There is something to be said about waking up before 6 regularly.  Something about the 7am sky is very beautiful.  It is however getting quite cold when I come out of the pool.  I need one of those swimmer's parkas.  :0)  Maybe just a robe.  We watched ourselves swim yesterday on video, I think my form looks pretty good, my teacher said I took a good breath :0)  Though now that I've learned how to pull correctly with my arms, I don't seem to have very much endurance.  I'm working on it. 

So, since I got kicked out and all this other good stuff, I have to say that I'm pretty amazed by the kindness I've encountered.  My neighbors Emile, Kevin and Sharon have been incredible, Sharon providing us silverware when Ellen decided to hide hers from us, Kevin letting us stay in his apartment when we had no where to go.  Both of them for their gifts of dishes, food and helping hands.  They are... wow...  Emile for giving us a place to store things and for offering his room for us to stay in, for treating us to DC buffalo wings to make us feel better.  Steven for helping us all day on Tuesday moving everything into Kevin's apartment and the activities that followed.  David, a guy I barely met, offering his time, his car to help us move things on Saturday.  Chris Sanchez for finding us apartments and offering his friend's apartment to move into while we looked around.  Anthony for offer his help,  my famiily for offering to take time out of their busy schedules to come up.  Jason for offering to help on Saturday.  Hayley's aunt for offering to buy us a sofa bed! Leo for offering to help me move again, even though we hadn't talked for months.  I'm probably forgetting some people too...  I have always had a lot of faith in the goodness of people and i believe that most people would want to offer their time to help, but his outpour of kindness astounds me still.  I think that is one of the reasons I can't seem to stay away from Circle K... it's a constant reminder that kindness and as much as I fight it... *sigh* I love it. 

lundi, juin 13, 2005 
Okay, so my subject was misleading, all i really wanted to say is, when in the world did all my friends from elementary and highschool get so damned hot? 
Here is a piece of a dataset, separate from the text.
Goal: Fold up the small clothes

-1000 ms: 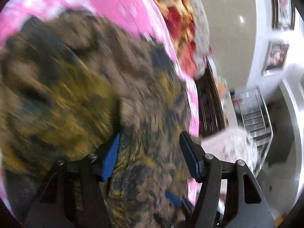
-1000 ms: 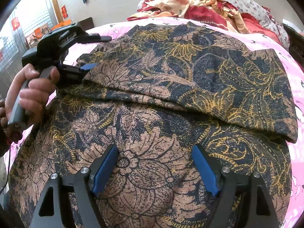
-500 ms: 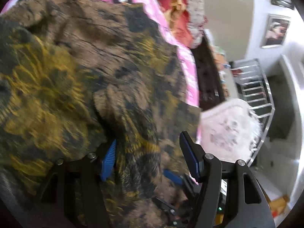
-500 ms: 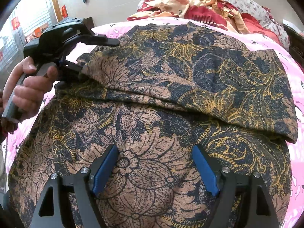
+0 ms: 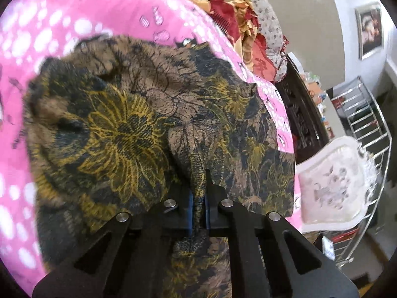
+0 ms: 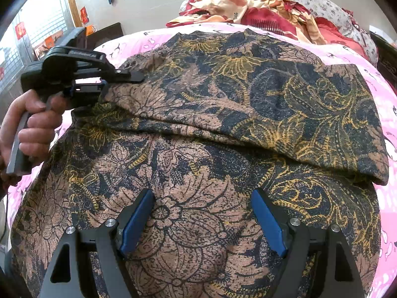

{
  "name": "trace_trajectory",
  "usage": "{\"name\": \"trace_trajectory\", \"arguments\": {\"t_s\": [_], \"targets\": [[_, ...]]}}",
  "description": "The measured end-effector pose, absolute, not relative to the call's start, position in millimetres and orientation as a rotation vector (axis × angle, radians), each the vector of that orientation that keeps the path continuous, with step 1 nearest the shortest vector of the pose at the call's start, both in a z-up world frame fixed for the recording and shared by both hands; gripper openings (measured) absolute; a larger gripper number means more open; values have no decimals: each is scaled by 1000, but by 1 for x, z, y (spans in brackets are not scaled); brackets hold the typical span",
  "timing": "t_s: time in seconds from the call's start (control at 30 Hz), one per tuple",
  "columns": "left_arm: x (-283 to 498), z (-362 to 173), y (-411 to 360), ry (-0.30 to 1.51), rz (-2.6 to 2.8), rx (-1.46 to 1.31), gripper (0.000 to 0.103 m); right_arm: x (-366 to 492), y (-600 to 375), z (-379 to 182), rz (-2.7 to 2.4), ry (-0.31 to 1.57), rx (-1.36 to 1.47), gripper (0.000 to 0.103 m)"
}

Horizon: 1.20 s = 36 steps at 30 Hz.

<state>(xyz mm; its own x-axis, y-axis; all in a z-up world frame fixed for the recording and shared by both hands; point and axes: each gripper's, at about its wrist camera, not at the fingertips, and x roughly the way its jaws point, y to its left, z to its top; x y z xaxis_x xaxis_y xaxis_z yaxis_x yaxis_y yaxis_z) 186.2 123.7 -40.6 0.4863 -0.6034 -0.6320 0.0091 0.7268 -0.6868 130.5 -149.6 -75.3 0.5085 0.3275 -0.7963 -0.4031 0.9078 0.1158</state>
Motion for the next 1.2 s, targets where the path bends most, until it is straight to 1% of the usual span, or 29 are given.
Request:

There is really some sort of post 18 threshold where people can change from just cute to damned hot.  I think it comes not only from a change in your look, (and style) but it seems everyone is so much more sure of themselves, or have developed so  much personally, it shines through. 
mercredi, février 23, 2005 

Humeur actuelle :  endormi
there are several levels of knowing a person, and several ways to determine which level someone is at. One way is how do you recall that person's face... Some people, you can't really remember their face at all. Some, you seem to have one image of that person, and usually, its from a picture you have of them. Some, you seem to have a limitless supply of images. You can imagine them laughing, talking, and stupid faces that they like to make. And the strangest for me, i can seem to remember details, the individual mouths or noses or eyes and everything else, but i can't seem to be able to put it all together. Maybe this doesnt indicate how well you know a person at all... maybe its just the way our memories work. Weird though when you really try to see a person in your head and its not very concrete at all.